**AVAILABLE DATA**:
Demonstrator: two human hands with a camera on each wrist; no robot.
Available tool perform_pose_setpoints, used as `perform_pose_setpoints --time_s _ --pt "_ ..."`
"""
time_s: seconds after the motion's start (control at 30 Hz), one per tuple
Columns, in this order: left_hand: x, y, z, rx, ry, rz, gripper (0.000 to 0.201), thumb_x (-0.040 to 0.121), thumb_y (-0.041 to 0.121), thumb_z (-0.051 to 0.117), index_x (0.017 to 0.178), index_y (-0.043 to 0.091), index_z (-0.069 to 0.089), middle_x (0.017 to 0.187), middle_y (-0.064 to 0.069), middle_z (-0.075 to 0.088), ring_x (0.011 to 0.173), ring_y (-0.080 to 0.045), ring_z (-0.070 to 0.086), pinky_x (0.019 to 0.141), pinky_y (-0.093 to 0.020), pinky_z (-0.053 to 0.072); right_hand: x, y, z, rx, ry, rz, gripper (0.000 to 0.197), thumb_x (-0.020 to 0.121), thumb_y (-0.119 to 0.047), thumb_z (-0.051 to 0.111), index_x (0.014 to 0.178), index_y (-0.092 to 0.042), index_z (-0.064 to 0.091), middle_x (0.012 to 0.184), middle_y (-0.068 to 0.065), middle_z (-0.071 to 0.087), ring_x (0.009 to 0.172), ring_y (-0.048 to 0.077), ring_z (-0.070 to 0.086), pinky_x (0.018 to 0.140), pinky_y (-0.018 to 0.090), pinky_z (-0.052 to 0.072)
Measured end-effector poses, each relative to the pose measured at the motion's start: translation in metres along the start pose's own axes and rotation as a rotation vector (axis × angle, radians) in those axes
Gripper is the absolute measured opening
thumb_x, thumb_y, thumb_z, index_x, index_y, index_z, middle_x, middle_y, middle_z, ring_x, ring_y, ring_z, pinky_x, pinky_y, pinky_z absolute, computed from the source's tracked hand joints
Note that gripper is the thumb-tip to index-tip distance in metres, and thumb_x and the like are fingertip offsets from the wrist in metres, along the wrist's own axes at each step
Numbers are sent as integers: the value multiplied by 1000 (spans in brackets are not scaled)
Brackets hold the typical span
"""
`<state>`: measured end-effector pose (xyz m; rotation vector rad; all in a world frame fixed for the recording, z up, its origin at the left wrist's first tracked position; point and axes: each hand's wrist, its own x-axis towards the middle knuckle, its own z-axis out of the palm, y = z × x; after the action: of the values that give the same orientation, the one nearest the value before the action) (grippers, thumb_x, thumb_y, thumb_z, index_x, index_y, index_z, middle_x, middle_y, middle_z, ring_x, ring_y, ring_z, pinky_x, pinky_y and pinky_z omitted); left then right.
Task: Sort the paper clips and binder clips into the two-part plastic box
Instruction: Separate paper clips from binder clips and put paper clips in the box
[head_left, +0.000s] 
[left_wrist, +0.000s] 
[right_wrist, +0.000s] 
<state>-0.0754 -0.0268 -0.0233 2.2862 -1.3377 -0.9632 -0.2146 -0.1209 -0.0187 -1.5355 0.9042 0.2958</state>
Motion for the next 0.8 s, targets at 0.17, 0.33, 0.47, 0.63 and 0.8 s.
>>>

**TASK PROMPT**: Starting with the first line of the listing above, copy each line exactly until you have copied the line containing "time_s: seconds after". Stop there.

**SOLUTION TO THIS PROBLEM**:
Demonstrator: two human hands with a camera on each wrist; no robot.
Available tool perform_pose_setpoints, used as `perform_pose_setpoints --time_s _ --pt "_ ..."`
"""
time_s: seconds after the motion's start (control at 30 Hz), one per tuple

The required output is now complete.